Brief
Each line below that includes the word "table" is to be reported.

Data items:
○ ○ ○ ○
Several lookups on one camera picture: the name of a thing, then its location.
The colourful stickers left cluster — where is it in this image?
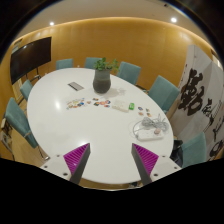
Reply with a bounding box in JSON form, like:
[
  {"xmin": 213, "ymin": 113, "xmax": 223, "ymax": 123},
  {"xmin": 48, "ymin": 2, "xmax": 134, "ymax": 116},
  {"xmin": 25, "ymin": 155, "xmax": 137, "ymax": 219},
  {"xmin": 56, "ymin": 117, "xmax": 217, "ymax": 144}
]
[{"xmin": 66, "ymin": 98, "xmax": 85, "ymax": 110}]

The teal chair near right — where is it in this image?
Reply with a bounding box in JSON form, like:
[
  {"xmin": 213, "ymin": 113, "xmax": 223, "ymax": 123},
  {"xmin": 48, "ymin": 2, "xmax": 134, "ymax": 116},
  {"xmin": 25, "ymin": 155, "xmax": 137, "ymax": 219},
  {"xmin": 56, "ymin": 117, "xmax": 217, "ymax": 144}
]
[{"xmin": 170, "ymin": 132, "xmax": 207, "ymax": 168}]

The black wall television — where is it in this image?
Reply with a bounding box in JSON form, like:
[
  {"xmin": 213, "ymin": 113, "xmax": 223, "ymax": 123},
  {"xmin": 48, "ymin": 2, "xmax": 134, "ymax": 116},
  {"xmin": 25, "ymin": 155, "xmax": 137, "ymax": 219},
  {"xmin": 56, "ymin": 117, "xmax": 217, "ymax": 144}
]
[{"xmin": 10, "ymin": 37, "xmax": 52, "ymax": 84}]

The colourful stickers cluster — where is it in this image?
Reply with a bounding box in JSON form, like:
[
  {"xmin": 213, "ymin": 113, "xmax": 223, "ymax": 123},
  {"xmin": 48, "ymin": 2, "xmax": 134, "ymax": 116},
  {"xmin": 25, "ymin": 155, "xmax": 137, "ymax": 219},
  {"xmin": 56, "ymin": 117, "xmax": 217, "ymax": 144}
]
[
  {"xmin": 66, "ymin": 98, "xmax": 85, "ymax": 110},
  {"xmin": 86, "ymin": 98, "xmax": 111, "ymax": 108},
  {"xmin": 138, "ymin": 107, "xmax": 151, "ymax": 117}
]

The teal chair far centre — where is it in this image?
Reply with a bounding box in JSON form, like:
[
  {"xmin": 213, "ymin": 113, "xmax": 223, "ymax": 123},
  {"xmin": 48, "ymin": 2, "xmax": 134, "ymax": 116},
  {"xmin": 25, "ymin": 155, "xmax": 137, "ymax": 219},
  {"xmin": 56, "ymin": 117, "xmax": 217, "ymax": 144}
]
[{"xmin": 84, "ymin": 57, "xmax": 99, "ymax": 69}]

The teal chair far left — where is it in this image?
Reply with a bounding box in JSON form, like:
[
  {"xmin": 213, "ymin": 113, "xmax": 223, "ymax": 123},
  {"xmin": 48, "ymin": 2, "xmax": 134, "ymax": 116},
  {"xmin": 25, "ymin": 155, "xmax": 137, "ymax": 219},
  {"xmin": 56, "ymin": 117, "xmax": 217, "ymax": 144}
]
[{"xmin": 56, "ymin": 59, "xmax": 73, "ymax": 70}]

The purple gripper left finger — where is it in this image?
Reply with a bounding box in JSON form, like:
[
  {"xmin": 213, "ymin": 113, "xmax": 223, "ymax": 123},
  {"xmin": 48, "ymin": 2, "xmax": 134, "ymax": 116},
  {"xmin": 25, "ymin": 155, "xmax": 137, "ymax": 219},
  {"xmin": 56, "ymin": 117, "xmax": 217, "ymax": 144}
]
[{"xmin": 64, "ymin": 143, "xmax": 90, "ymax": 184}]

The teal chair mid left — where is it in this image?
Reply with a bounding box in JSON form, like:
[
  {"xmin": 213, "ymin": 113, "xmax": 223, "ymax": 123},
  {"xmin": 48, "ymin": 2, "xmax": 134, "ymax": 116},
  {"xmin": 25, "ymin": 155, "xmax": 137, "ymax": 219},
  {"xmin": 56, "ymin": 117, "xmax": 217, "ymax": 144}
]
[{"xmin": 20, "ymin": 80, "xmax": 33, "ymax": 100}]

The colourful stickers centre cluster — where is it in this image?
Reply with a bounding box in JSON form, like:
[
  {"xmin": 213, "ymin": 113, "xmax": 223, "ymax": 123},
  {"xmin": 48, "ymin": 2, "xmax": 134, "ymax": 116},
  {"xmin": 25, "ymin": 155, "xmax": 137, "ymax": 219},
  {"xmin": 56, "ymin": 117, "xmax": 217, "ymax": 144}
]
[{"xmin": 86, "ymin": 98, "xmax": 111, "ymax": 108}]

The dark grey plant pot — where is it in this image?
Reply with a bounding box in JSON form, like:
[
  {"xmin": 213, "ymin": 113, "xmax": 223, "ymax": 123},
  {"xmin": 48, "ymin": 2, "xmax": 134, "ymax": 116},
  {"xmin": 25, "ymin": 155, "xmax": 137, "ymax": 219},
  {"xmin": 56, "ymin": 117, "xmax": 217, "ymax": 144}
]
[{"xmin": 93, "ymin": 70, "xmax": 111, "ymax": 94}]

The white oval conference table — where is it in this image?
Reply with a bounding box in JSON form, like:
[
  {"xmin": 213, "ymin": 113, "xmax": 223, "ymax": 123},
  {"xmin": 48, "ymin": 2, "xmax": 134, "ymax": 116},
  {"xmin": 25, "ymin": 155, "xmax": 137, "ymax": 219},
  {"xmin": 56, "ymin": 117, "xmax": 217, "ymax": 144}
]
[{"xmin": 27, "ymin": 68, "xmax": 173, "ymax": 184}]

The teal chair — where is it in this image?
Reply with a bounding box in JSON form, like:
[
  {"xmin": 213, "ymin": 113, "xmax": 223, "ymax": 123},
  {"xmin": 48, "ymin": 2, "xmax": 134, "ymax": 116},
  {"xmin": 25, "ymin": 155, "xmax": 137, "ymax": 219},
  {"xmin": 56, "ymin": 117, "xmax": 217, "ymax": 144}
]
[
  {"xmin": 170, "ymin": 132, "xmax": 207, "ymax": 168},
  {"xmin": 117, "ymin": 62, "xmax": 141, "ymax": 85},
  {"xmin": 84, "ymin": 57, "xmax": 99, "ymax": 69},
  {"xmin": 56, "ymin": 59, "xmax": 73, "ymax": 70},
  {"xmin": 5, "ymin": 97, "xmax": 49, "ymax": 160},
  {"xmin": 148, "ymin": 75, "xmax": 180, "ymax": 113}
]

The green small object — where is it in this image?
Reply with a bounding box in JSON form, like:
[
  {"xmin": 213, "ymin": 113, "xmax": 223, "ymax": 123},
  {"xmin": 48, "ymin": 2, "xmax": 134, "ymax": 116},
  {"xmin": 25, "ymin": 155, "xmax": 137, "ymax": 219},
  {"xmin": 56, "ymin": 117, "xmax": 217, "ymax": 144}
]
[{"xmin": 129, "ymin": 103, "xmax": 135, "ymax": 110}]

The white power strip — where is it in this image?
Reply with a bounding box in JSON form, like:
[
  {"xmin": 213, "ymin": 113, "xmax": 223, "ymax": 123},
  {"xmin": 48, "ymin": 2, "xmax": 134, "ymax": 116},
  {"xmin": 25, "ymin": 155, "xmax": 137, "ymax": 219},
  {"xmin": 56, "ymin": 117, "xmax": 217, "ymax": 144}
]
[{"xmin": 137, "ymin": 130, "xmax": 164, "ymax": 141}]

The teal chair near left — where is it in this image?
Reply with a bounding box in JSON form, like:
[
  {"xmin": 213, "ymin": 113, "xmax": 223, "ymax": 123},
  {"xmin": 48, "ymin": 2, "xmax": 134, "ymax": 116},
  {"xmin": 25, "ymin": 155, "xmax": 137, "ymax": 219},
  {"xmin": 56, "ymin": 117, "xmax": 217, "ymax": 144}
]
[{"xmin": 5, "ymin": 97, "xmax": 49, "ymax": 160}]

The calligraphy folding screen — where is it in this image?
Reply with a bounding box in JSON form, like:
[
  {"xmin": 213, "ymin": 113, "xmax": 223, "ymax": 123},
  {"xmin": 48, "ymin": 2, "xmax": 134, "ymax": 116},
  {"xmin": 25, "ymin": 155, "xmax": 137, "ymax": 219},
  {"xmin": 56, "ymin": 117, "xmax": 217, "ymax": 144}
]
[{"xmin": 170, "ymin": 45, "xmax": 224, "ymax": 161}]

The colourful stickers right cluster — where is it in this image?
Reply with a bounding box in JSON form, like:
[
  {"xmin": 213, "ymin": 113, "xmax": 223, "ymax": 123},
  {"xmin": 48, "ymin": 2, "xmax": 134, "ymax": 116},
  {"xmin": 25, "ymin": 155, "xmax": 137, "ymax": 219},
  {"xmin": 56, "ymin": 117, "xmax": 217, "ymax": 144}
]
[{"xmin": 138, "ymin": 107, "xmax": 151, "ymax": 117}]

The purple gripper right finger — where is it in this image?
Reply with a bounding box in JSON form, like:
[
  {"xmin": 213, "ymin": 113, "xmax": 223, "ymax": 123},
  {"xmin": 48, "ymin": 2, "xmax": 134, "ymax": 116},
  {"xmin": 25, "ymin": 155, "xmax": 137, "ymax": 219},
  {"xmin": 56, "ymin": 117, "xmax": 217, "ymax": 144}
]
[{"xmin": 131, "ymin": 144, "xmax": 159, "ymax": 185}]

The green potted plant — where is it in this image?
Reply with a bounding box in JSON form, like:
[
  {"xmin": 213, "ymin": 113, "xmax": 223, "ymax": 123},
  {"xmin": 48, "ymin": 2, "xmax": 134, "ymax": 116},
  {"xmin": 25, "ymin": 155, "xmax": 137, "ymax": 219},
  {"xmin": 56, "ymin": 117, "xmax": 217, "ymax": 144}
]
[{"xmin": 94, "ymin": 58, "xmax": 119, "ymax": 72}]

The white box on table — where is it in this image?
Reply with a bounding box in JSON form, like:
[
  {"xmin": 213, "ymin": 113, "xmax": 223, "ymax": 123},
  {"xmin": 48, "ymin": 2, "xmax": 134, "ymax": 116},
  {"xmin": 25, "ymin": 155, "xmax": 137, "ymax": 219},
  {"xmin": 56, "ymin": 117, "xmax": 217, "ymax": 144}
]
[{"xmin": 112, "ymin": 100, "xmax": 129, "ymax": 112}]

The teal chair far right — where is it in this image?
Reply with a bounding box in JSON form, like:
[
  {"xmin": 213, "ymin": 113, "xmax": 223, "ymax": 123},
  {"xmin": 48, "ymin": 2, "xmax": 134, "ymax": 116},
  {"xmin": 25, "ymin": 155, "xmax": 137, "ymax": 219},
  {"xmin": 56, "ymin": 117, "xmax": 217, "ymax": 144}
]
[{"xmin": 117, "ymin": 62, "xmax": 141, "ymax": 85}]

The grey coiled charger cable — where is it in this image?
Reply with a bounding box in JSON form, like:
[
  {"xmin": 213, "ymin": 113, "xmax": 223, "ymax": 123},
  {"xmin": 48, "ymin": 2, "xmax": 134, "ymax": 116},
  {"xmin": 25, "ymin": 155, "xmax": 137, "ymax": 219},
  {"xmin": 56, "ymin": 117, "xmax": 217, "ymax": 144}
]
○ ○ ○ ○
Output of the task
The white oval conference table — where is it in this image?
The white box on table — where is it in this image?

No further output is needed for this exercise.